> **YOUR OBJECTIVE**: Go to the line holding "Practice step: identify the black left gripper left" in the entries below and write out exactly every line down to and including the line holding "Practice step: identify the clear".

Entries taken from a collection
/---
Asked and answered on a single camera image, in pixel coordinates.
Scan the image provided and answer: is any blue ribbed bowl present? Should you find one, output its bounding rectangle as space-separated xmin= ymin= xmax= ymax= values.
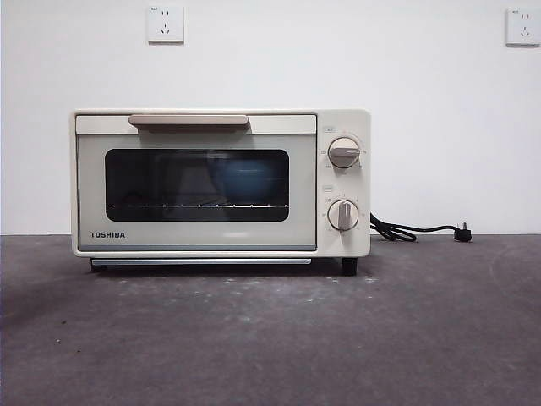
xmin=215 ymin=160 xmax=279 ymax=202

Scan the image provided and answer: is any oven door with tan handle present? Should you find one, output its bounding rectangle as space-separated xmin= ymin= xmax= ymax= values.
xmin=74 ymin=112 xmax=318 ymax=253

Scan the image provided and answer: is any oven knob with vertical grip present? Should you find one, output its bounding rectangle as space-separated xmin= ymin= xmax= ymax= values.
xmin=328 ymin=199 xmax=360 ymax=232

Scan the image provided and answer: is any oven knob with horizontal grip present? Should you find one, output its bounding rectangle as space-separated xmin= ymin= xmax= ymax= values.
xmin=328 ymin=135 xmax=363 ymax=169

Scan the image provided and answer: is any cream Toshiba toaster oven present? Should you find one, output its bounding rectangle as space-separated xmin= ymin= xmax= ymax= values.
xmin=70 ymin=108 xmax=372 ymax=277

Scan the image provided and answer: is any wire oven rack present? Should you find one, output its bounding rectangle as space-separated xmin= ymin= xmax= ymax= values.
xmin=107 ymin=202 xmax=289 ymax=210

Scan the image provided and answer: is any black power cable with plug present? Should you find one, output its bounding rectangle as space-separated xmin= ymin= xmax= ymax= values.
xmin=369 ymin=211 xmax=474 ymax=244

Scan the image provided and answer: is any white wall socket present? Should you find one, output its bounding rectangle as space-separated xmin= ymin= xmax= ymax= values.
xmin=505 ymin=7 xmax=541 ymax=47
xmin=147 ymin=4 xmax=186 ymax=46

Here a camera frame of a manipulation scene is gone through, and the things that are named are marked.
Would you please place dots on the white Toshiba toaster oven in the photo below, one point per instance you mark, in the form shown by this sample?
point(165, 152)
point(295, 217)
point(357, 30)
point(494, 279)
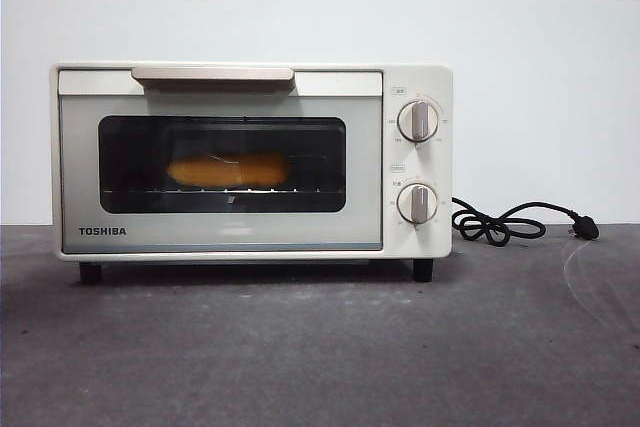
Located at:
point(420, 79)

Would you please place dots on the black oven foot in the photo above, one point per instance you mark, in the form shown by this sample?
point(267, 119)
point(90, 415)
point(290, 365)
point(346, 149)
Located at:
point(423, 270)
point(90, 273)

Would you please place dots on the glass oven door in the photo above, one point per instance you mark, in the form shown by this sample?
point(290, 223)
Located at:
point(225, 232)

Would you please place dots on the beige oven knob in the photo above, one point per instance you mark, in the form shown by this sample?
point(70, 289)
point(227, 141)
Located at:
point(419, 121)
point(417, 203)

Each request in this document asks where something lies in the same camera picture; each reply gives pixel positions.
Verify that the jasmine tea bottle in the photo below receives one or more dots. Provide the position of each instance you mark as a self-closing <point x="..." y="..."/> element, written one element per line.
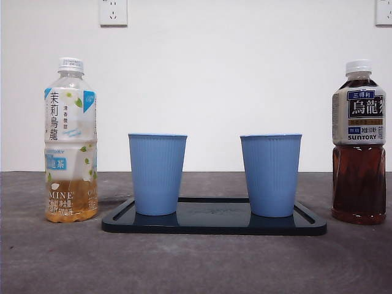
<point x="70" y="137"/>

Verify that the dark oolong tea bottle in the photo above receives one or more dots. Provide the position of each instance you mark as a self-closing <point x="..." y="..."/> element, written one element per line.
<point x="358" y="183"/>

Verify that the blue ribbed plastic cup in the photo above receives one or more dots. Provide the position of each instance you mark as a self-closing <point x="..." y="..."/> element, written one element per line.
<point x="157" y="174"/>
<point x="271" y="177"/>

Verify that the dark blue rectangular tray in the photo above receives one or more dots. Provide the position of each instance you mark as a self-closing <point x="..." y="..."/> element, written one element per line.
<point x="214" y="225"/>

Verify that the white wall socket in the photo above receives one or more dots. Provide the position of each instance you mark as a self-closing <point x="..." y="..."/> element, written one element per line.
<point x="113" y="15"/>
<point x="384" y="15"/>

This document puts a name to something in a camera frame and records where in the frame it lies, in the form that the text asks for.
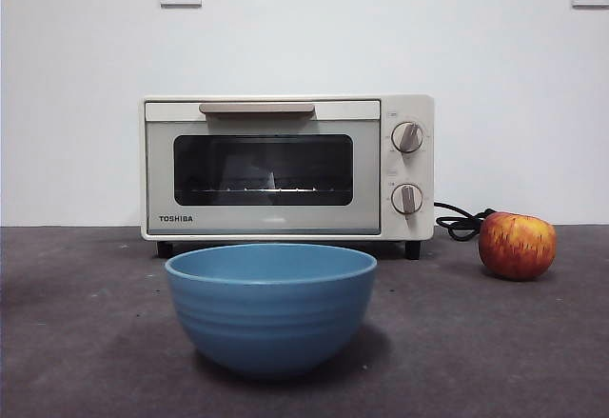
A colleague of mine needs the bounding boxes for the metal wire oven rack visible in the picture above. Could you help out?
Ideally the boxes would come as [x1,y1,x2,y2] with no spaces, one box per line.
[189,184,320,196]

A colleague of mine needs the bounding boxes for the blue ribbed bowl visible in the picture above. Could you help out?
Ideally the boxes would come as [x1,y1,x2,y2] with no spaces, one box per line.
[164,243,379,374]

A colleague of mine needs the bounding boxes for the black oven power cable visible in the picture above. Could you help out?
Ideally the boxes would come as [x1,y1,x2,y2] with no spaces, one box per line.
[432,200,499,242]

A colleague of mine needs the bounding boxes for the red yellow apple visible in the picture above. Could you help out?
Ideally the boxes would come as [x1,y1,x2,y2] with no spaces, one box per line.
[478,212,557,282]

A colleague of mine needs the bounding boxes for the cream Toshiba toaster oven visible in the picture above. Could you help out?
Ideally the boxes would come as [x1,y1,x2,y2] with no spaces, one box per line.
[140,93,435,261]

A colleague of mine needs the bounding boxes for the beige oven knob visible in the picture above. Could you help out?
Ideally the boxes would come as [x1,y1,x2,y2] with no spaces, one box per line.
[390,182,425,215]
[390,121,425,154]

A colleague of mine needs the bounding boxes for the oven door with beige handle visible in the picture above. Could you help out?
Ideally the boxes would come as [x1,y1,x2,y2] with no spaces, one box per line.
[144,99,382,237]

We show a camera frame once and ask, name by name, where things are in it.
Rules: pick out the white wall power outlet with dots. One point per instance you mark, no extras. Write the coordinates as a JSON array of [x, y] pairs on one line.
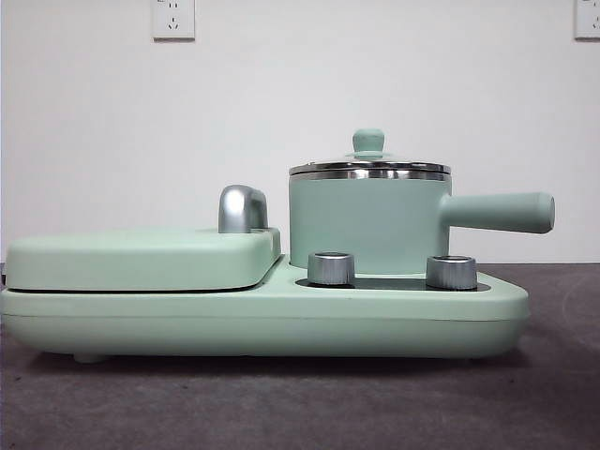
[[588, 19], [173, 21]]

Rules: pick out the mint green breakfast maker base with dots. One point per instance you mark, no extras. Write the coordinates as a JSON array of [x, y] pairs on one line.
[[281, 323]]

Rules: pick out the mint green griddle lid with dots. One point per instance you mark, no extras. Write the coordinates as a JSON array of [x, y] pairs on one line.
[[140, 262]]

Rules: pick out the glass pot lid green knob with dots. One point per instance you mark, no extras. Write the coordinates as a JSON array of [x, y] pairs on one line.
[[369, 140]]

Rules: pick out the chrome control knob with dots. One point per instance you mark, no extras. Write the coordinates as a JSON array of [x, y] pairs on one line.
[[451, 272], [330, 269]]

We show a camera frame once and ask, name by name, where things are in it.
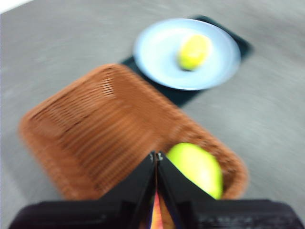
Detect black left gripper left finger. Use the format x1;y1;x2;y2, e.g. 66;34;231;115
9;150;157;229

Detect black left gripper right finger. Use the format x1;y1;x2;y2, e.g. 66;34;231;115
156;151;305;229

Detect yellow lemon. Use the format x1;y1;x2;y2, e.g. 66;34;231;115
176;34;214;72

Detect blue round plate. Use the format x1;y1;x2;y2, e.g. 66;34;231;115
132;18;242;92

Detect brown wicker basket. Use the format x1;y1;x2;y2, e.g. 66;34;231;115
18;63;250;201

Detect green apple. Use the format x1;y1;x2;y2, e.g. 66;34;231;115
165;142;224;200

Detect dark green rectangular tray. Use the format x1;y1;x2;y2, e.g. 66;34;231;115
120;14;254;108

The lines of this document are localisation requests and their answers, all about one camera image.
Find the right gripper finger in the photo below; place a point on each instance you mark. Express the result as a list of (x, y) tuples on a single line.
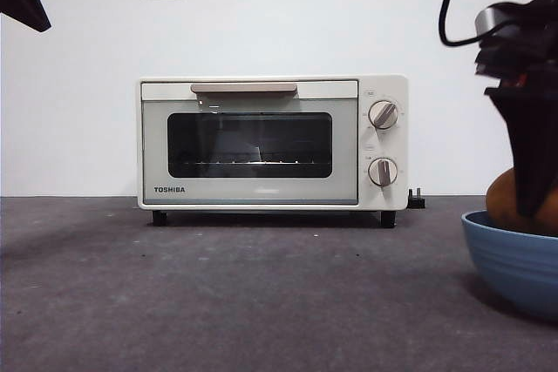
[(529, 145)]

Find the brown potato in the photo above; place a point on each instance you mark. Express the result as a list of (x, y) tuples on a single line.
[(501, 198)]

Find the blue ribbed bowl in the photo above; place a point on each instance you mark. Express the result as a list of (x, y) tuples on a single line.
[(514, 267)]

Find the oven knob with upright pointer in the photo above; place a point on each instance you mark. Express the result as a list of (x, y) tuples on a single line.
[(383, 172)]

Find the oven knob with slanted pointer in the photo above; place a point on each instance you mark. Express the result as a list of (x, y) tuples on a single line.
[(383, 114)]

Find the white Toshiba toaster oven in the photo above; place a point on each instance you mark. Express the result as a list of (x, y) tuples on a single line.
[(383, 84)]

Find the black power plug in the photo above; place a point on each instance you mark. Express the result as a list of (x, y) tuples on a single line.
[(415, 201)]

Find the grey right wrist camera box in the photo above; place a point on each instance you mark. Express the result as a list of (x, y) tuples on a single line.
[(486, 23)]

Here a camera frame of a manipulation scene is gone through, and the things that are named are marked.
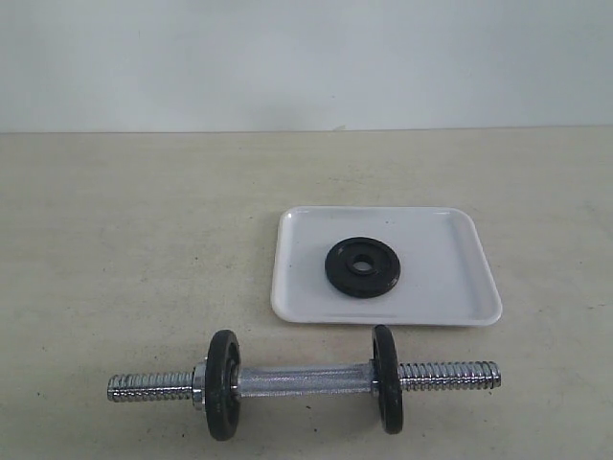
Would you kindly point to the chrome collar nut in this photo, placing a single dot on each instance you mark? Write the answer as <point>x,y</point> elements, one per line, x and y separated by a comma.
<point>198,385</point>

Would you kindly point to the chrome threaded dumbbell bar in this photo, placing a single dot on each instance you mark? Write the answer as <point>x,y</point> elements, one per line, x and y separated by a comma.
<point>305,381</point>

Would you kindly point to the white rectangular plastic tray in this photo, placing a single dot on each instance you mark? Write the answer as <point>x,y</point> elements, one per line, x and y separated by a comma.
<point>444,278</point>

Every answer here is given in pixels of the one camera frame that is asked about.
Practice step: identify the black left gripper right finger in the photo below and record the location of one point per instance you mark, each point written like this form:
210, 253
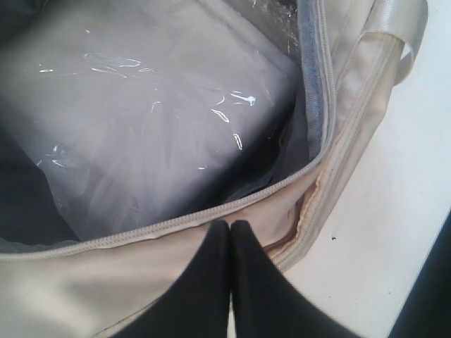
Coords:
265, 304

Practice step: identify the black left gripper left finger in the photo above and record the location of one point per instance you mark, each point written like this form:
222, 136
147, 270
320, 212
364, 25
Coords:
198, 303

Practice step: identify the beige duffel bag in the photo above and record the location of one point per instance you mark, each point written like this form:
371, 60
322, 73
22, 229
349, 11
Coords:
53, 284

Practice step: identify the clear plastic wrapped package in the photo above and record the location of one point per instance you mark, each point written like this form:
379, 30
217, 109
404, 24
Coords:
142, 111
\---
> **EXERCISE OUTPUT**:
Practice step: identify the black left gripper left finger in the photo above and record the location of one point per instance you mark, each point written like this form:
222, 136
147, 270
320, 212
364, 25
Coords:
198, 303

Practice step: identify the beige duffel bag in the photo above and record the location of one point per instance you mark, each point written like this form:
371, 60
322, 73
22, 229
349, 11
Coords:
53, 284

Practice step: identify the clear plastic wrapped package in the photo above and record the location of one point per instance you mark, each point written like this form:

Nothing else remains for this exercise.